# Removing Back Seats & Back Center Piece



## chucksgto (Dec 3, 2008)

I just bought this 04 GTO w/19K on it for $16,000 in excellent shape, just got lucky, but the original owner never tinted the rear window and here in San Antonio, TX the summers are scorching. To say the least, the back inner top seams cracked open. I've been treating it with Leatherique Rejuvenator Oil and it has taken the leather from cardboard to almost glove-like soft. I don't really trust anybody in removing the seats because as you know, nobody takes care of your stuff as you would. I want to take the covers off and have them re-sewn. Trying to keep it original, most want to replace with vinyl or leather, but it won't match up and wouldn't be the same. Does anybody have step-by-step directions on how to remove the seats and the covers, mainly the seats, but if you have the other knowledge, it would be appreciated. I'm 56 and as I stated in my other Thread, us older guys can use a little more guidance, especially when not our specialty.
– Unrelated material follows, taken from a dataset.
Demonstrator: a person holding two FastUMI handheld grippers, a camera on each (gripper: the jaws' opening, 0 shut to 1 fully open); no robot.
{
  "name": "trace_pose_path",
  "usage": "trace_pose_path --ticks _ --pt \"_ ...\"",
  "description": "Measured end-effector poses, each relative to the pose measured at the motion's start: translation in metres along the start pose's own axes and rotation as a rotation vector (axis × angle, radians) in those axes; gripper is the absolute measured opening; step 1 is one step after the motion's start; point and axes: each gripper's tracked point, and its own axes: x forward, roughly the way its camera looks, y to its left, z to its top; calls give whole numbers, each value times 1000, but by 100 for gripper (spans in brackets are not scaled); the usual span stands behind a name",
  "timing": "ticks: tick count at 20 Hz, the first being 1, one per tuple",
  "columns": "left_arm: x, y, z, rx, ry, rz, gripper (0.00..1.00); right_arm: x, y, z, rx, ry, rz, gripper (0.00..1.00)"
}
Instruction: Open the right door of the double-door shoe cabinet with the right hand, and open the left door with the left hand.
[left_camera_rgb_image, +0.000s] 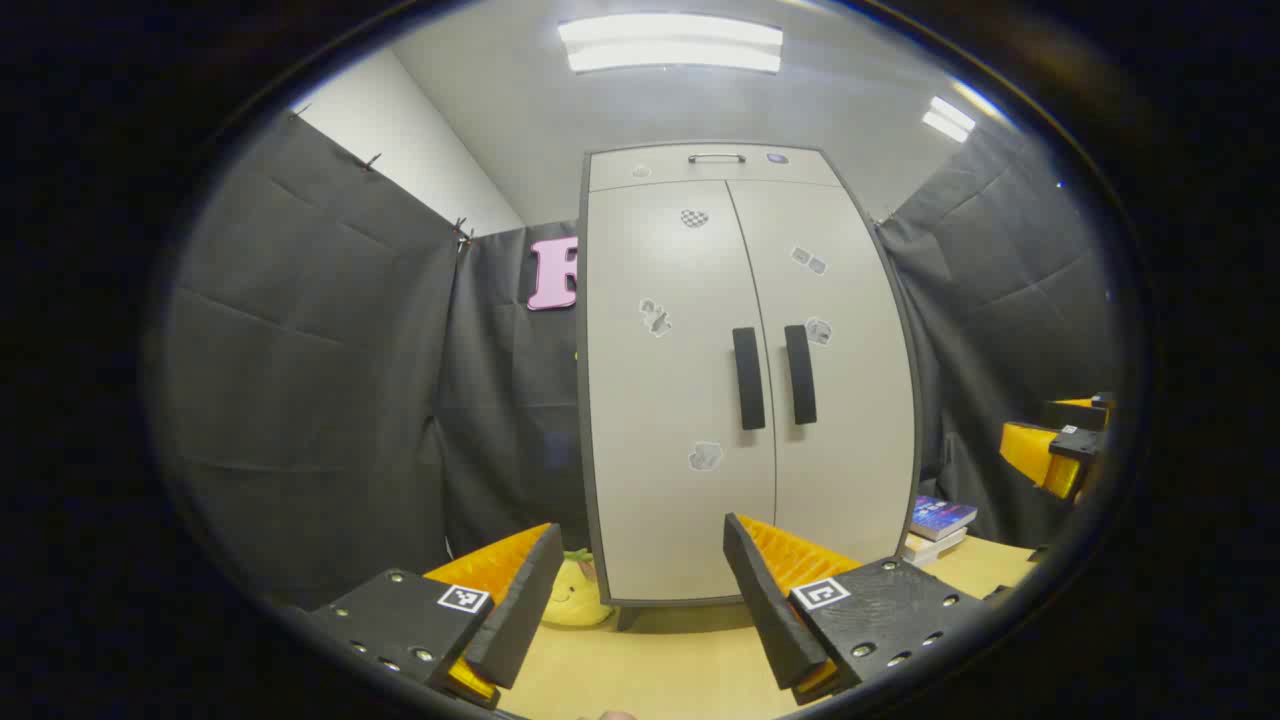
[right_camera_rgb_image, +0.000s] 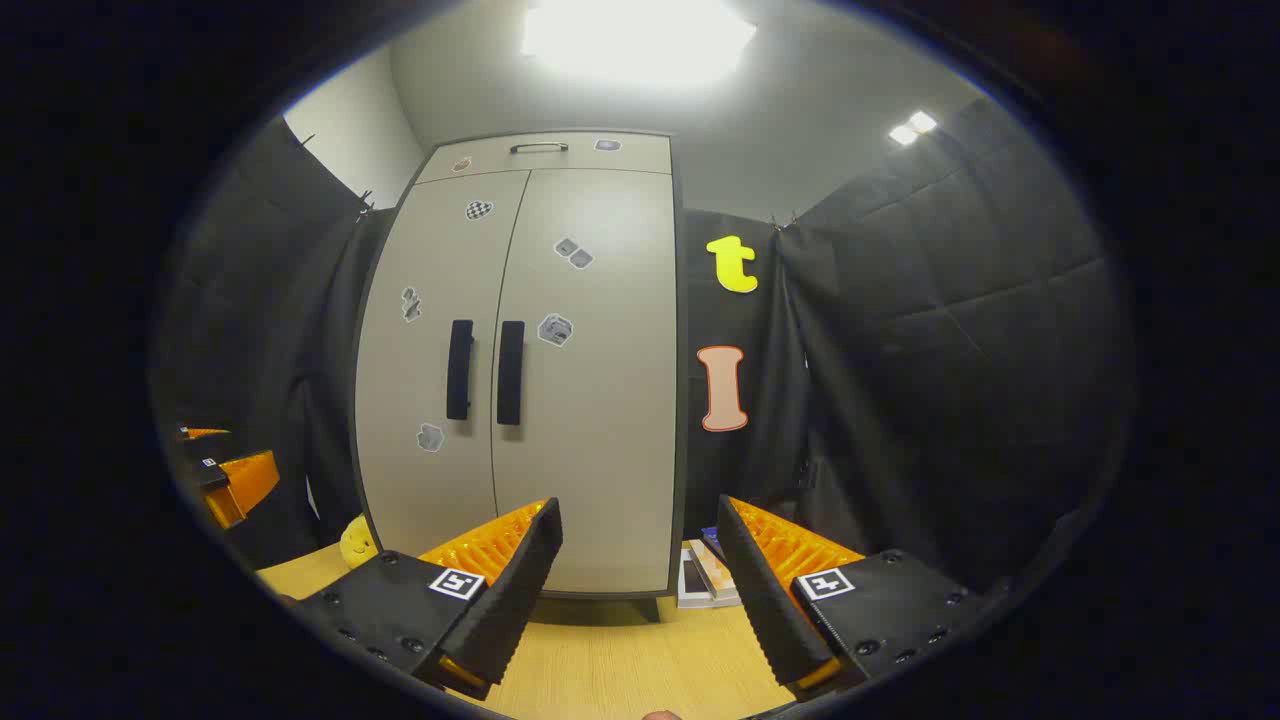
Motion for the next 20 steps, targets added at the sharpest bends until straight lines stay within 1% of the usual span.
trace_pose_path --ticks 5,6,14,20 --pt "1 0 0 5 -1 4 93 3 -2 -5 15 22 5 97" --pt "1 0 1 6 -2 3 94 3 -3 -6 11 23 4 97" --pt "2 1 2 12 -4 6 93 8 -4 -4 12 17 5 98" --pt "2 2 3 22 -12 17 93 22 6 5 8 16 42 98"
Really would appreciate the help, take care, Chuck


----------



## GM4life (Mar 18, 2007)

The seats are easy to remove, you have to remove the bottom seat cushon first. The bottom front edge of the seats have two pull "string loops" on either side you pull those and that will release the bottom seat cushons, you have to pull up and out toward you also. After you remove the bottom seat cushons the bolts for the seat backs are on the bottom you have to remove two(13mm if I remember)and you have to push upward on the seat back cushons to release them. Carefull they have some weight to them.


----------



## fattirewilly (May 26, 2006)

chucksgto said:


> Really would appreciate the help, take care, Chuck


LS1GTO.com Forums - Rear quarter speakers, and rear speaker removal

Very simple, good luck.


----------



## byoficr (Nov 3, 2008)

good luck just bought mine too 04 19k for 15500 got real good deals on the 04's right now


----------



## chucksgto (Dec 3, 2008)

You are a bunch of great guys, appreciate all the input. This is what Forums are all about, and this is an excellent example of a top-notch forum! Again, thanks, Chuck


----------